• [Provided records]
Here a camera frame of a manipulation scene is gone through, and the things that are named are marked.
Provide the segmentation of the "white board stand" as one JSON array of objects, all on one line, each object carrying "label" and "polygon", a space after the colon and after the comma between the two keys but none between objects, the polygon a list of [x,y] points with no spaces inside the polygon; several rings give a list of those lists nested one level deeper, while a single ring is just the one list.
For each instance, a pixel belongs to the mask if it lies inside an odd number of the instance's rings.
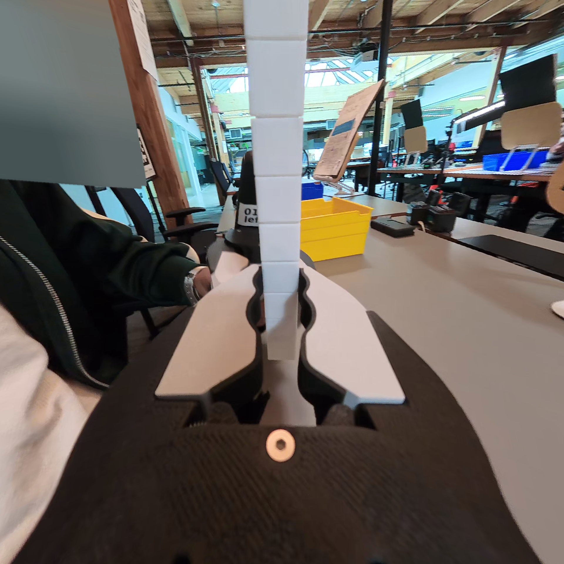
[{"label": "white board stand", "polygon": [[354,197],[365,193],[362,190],[355,189],[353,186],[349,186],[343,180],[337,180],[328,175],[313,174],[312,179],[332,188],[334,190],[333,196],[335,197]]}]

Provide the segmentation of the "small black marker poster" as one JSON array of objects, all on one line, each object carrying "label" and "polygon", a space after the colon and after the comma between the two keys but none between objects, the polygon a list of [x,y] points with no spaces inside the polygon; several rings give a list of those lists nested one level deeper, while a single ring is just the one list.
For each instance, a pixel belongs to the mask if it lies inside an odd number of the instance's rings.
[{"label": "small black marker poster", "polygon": [[139,138],[140,151],[142,154],[143,167],[145,171],[145,179],[152,180],[156,176],[155,167],[152,163],[150,153],[145,144],[145,139],[143,137],[142,130],[138,124],[136,124],[136,127],[137,127],[137,136]]}]

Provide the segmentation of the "wooden post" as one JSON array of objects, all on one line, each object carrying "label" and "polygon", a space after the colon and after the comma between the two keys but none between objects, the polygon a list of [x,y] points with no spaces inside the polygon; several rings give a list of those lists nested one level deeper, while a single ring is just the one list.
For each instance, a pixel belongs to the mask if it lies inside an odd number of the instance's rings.
[{"label": "wooden post", "polygon": [[184,182],[159,95],[158,82],[142,68],[127,1],[108,1],[136,123],[155,167],[153,187],[164,214],[188,208]]}]

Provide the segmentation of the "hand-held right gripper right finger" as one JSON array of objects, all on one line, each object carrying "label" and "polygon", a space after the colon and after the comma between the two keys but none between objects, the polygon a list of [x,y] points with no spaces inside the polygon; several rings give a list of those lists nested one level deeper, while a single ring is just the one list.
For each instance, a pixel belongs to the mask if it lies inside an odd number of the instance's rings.
[{"label": "hand-held right gripper right finger", "polygon": [[313,268],[300,271],[298,388],[316,408],[403,404],[405,394],[368,311]]}]

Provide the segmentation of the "wooden-top work desk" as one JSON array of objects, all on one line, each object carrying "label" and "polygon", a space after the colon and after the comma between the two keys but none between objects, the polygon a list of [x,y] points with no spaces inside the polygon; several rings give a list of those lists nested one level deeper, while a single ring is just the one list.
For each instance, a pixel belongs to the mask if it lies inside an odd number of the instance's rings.
[{"label": "wooden-top work desk", "polygon": [[480,165],[423,169],[420,167],[385,167],[378,169],[382,180],[398,184],[396,201],[403,200],[406,184],[438,185],[446,193],[470,194],[476,207],[470,210],[474,221],[493,219],[487,214],[491,196],[525,197],[545,200],[545,190],[560,165],[536,169],[494,172]]}]

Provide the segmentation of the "white paper notice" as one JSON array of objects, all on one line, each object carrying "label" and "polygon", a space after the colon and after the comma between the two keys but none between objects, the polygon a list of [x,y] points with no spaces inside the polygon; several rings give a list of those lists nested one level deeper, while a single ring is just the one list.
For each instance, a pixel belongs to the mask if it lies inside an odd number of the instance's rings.
[{"label": "white paper notice", "polygon": [[141,1],[127,1],[127,6],[142,68],[158,82],[159,76],[148,33],[143,4]]}]

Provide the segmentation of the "yellow plastic bin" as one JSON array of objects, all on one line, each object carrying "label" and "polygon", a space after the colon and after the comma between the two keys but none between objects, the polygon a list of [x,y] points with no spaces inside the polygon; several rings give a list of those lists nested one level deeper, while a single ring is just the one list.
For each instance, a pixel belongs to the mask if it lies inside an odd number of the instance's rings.
[{"label": "yellow plastic bin", "polygon": [[372,213],[335,197],[302,201],[300,250],[314,262],[363,255]]}]

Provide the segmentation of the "brown cardboard board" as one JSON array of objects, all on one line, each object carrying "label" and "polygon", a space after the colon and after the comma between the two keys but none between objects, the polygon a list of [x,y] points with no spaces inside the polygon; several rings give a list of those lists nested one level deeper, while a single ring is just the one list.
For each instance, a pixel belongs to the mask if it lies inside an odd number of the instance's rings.
[{"label": "brown cardboard board", "polygon": [[342,178],[356,145],[360,124],[385,84],[385,80],[380,80],[347,98],[314,169],[315,180],[337,182]]}]

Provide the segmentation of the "white segmented block strip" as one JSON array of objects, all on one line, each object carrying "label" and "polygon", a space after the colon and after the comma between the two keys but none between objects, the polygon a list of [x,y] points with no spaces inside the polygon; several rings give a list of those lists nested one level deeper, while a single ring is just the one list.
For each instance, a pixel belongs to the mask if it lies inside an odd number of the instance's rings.
[{"label": "white segmented block strip", "polygon": [[308,1],[244,1],[243,12],[267,357],[294,360]]}]

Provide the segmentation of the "black metal pole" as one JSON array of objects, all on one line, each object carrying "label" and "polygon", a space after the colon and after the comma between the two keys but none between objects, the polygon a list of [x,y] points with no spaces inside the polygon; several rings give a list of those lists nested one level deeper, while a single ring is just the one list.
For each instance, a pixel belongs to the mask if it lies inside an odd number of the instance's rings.
[{"label": "black metal pole", "polygon": [[380,44],[378,53],[378,73],[377,79],[382,82],[382,86],[375,99],[375,118],[373,121],[373,135],[372,135],[372,152],[370,155],[370,167],[368,177],[368,195],[376,196],[376,183],[378,179],[378,160],[380,149],[380,135],[382,128],[382,115],[381,108],[384,101],[384,90],[386,83],[387,72],[387,59],[389,54],[389,41],[392,21],[392,7],[394,1],[382,2],[382,20],[380,26]]}]

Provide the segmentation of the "person's left forearm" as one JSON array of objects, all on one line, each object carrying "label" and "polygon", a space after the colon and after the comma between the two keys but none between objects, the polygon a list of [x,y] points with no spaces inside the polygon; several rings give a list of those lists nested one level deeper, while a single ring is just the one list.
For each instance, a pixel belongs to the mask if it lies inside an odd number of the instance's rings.
[{"label": "person's left forearm", "polygon": [[198,266],[186,243],[150,243],[111,220],[93,218],[91,272],[108,288],[154,305],[189,305],[184,278]]}]

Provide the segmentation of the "black square panel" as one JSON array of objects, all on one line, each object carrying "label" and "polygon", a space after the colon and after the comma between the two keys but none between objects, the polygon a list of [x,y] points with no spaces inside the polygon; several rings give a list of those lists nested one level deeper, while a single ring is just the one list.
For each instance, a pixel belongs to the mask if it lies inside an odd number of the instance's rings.
[{"label": "black square panel", "polygon": [[556,65],[551,54],[501,73],[504,112],[555,102]]},{"label": "black square panel", "polygon": [[416,129],[423,126],[421,103],[419,99],[405,103],[400,107],[404,119],[405,130]]}]

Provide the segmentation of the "LED light bar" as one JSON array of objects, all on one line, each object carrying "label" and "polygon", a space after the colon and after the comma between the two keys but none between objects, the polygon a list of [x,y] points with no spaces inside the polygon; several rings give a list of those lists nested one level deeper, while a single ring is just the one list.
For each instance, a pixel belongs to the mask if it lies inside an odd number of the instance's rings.
[{"label": "LED light bar", "polygon": [[462,122],[466,122],[468,120],[475,120],[475,119],[479,119],[482,118],[482,116],[491,116],[494,115],[494,117],[487,117],[486,118],[486,123],[489,121],[492,121],[493,119],[496,119],[496,116],[500,116],[503,114],[504,112],[504,107],[505,107],[505,100],[500,100],[497,101],[494,104],[482,107],[482,108],[476,108],[473,109],[469,112],[466,112],[464,114],[462,114],[461,116],[455,118],[452,122],[453,125],[458,125],[459,123]]}]

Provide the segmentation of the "grey desk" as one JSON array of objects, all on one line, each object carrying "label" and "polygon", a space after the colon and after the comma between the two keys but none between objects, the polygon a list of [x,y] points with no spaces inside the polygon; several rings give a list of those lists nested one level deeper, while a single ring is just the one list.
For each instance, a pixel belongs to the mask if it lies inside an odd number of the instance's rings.
[{"label": "grey desk", "polygon": [[421,231],[316,269],[441,377],[543,563],[563,563],[563,282]]}]

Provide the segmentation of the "black flat box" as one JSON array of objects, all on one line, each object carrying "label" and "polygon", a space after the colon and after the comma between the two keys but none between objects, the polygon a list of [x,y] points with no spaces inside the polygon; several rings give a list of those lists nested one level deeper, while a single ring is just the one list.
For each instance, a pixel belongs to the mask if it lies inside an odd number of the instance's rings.
[{"label": "black flat box", "polygon": [[415,232],[415,226],[384,217],[371,220],[370,228],[395,239],[413,236]]}]

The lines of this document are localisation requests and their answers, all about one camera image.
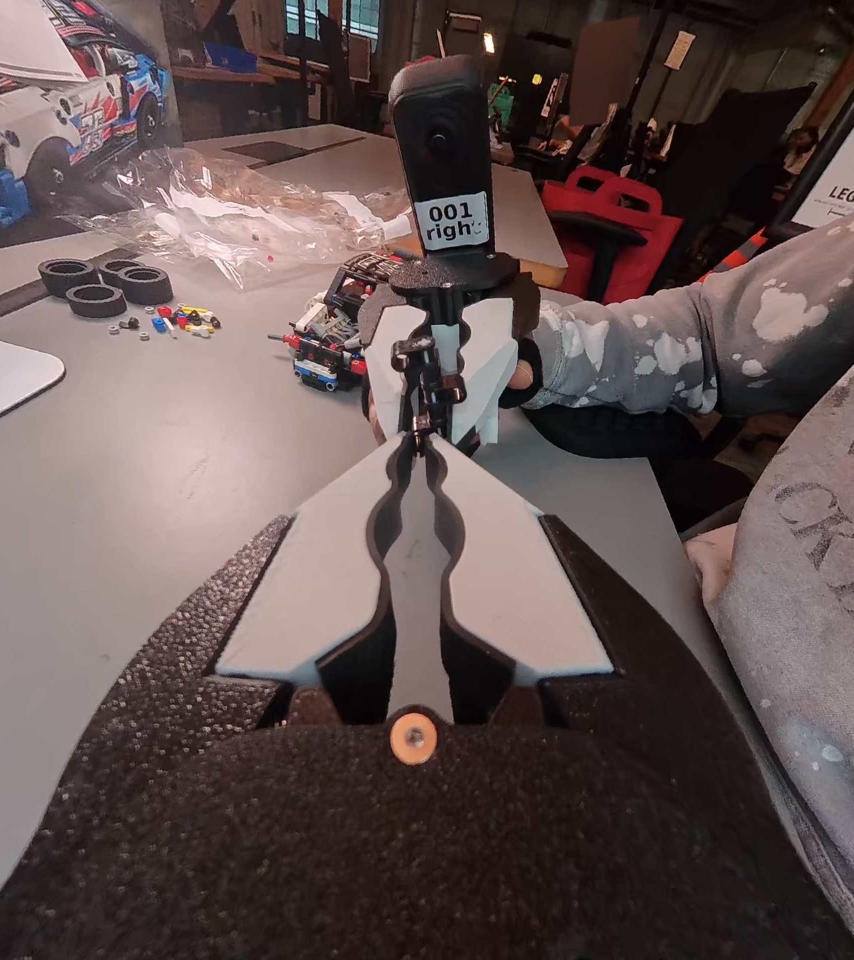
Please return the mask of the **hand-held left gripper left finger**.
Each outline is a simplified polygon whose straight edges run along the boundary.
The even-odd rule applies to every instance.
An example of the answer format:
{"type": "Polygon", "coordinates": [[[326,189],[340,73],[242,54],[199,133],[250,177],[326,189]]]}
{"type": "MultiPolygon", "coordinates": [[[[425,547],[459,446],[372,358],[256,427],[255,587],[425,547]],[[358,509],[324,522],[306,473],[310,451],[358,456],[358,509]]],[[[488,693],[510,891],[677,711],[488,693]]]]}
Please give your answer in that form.
{"type": "Polygon", "coordinates": [[[406,488],[407,436],[396,435],[305,501],[253,589],[216,674],[319,683],[324,656],[374,623],[406,488]]]}

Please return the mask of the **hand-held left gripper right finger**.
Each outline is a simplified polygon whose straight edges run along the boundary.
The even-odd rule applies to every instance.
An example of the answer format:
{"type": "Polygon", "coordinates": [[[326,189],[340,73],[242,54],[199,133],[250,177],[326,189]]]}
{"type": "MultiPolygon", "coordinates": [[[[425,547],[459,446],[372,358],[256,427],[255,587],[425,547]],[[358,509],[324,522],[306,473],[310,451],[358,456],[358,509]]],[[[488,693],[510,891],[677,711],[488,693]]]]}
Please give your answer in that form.
{"type": "Polygon", "coordinates": [[[517,681],[610,674],[612,662],[546,534],[544,514],[444,438],[428,438],[434,531],[453,626],[517,681]]]}

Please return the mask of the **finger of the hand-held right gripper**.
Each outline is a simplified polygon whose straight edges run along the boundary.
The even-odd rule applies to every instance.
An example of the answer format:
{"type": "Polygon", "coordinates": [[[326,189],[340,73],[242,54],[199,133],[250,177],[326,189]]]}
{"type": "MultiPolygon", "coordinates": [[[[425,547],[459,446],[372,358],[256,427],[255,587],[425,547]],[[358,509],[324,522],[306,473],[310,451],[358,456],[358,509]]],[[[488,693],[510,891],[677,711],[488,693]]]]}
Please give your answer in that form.
{"type": "Polygon", "coordinates": [[[486,298],[461,313],[461,324],[469,333],[458,352],[466,398],[453,406],[449,428],[449,440],[461,452],[498,440],[500,398],[518,362],[513,320],[514,302],[509,297],[486,298]]]}
{"type": "Polygon", "coordinates": [[[392,366],[396,342],[407,341],[425,321],[425,312],[414,306],[385,307],[371,344],[366,348],[370,398],[377,423],[386,440],[401,432],[407,381],[392,366]]]}

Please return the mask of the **black toy connector assembly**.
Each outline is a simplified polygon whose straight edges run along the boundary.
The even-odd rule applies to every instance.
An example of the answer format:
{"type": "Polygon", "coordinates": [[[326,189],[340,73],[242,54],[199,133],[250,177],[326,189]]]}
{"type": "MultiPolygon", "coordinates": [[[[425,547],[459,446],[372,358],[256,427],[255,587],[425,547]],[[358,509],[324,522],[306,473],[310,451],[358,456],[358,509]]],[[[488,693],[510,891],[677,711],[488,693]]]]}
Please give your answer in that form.
{"type": "Polygon", "coordinates": [[[450,439],[454,408],[466,400],[466,386],[459,373],[443,373],[432,336],[421,334],[397,341],[390,354],[390,365],[405,381],[400,430],[412,436],[415,454],[424,457],[431,436],[450,439]]]}

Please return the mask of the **person's right forearm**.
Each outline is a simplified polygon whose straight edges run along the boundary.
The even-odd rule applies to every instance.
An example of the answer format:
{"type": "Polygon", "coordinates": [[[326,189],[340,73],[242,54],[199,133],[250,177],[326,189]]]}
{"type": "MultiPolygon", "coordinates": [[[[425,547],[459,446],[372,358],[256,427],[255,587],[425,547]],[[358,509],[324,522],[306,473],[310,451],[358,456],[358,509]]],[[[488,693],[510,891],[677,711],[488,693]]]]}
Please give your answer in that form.
{"type": "Polygon", "coordinates": [[[522,405],[748,417],[854,408],[854,213],[702,282],[546,302],[522,405]]]}

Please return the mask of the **person's right hand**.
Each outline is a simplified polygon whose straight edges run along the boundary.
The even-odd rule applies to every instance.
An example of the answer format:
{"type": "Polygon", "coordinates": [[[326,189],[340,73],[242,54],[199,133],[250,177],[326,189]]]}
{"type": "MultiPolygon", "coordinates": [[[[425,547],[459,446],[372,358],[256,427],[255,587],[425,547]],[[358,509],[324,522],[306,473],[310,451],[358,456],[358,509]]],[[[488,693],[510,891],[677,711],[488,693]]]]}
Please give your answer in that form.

• [What is needed]
Out of the entries, report each line that contains the word "return".

• [Exercise response]
Please return the mask of the **hand-held left gripper left finger**.
Please return the mask of the **hand-held left gripper right finger**.
Please return the mask of the **finger of the hand-held right gripper**.
Please return the mask of the **black toy connector assembly**.
Please return the mask of the **person's right forearm**.
Please return the mask of the **person's right hand**.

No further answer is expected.